Part of the appeal lies in that darkness, he thinks. “We live in really turbulent times, and a lot of people feel that,” he says. “But as a queer person who’s been attacked or verbally abused on the street, I think the value of marginal voices is that we’ve learned how to survive. For example, a quilt, which is a shape I use over and over again, is in a way about safety and comfort.”
Born in Melbourne, Yore was raised by his English father, a former Franciscan friar, and an Australian mother, a missionary from Gippsland. Growing up in an extremely religious household was difficult for a young queer boy; his “hellish” years at Catholic school were fraught with bullying. “But there’s a lot of Catholic art that’s very campy,” he says. “The art era that I really love, 17th-century Baroque art, is highly dramatic, it’s sensual, it’s very Hollywood. Some things are almost erotic. So there’s a lot of overlap between religion and queerness in terms of decoration and spectacle.”
He studied archeology and anthropology at university, which explains and feeds his magpie instinct to collect – or as he calls it, “save”. He collects the waste of capitalism in op shops and online marketplaces. When he starts creating his art, he “improvises”.
“I don’t know what it’s going to look like until it’s done,” he says; instead intuitively his hands. “Even kids understand when they make a collage – you take one thing and put it next to another thing and it’s absurd and humorous when it doesn’t go together.”
As for his intricate textiles, Yore began embroidering after suffering a mental breakdown in 2010, which he says was the result of exhaustion. During that time, he’s worked, studied, created, and partied — and done plenty of all four. During a family holiday, he was committed against his will to a psychiatric hospital in York, England, for two weeks. Afterwards, while resting and weaning off his medication, he taught himself to sew – a craft with a long political history that was adopted by suffragettes and unionists who made banners for their protests.
“A lot of my art takes a strong position… That’s fine with me, political art has a lot of tradition.
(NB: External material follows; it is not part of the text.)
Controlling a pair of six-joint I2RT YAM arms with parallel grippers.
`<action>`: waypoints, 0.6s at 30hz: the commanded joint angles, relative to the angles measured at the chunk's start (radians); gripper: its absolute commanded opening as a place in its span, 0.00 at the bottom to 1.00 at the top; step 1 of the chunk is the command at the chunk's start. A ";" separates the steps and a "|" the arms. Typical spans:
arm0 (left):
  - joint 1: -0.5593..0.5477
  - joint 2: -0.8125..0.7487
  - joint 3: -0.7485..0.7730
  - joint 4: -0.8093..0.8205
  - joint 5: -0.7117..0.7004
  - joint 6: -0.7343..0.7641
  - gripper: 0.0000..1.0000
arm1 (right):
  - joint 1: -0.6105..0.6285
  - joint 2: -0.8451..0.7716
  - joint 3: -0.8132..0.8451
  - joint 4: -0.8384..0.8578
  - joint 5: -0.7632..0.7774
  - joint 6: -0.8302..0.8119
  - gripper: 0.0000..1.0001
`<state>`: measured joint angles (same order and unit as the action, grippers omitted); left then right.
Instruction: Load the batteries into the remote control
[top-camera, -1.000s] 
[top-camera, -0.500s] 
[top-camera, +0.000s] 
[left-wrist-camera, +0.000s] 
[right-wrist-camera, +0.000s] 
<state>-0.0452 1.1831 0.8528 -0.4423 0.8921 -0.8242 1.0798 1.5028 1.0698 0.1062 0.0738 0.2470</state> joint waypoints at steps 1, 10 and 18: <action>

But art itself is not necessarily protest or activism,” he says. “It proposes questions that allow us to think radically. For example, after being here today, you may never look at those horrible penis straws the same way again.”
Its mix of profanity and vulgarity can be annoying. In 2013 he was accused of producing and possessing child pornography after police raided a St Kilda gallery which was displaying one of his collages, which featured children’s faces on the bodies of men engaging in sexual acts . The charges were dismissed; The judge reprimanded the Victorian police for damaging Yore’s art and ordered them to pay his legal fees.
Does this experience burden him? “The older I get, the more I realize there’s a tension between what society expects of art and what I do as a queer artist,” he says slowly. “That shaped me at the time. But that was over a decade ago, so I don’t think about it much anymore.”
These days he enjoys being seen as a populist: most people can enjoy a Hungry Jacks neon sign that says Horny Jocks and not have to think about the deeper meaning behind it all. “People already have a relationship with my materials, which immediately de-escalates the tension you sometimes get in contemporary art when someone says, ‘Oh, is this for me? Do I understand what’s happening here?’” he says. “Instead it’s like, ‘Oh, I used to have that toy,’ ‘I know the logo.’ It’s the stuff of real life.”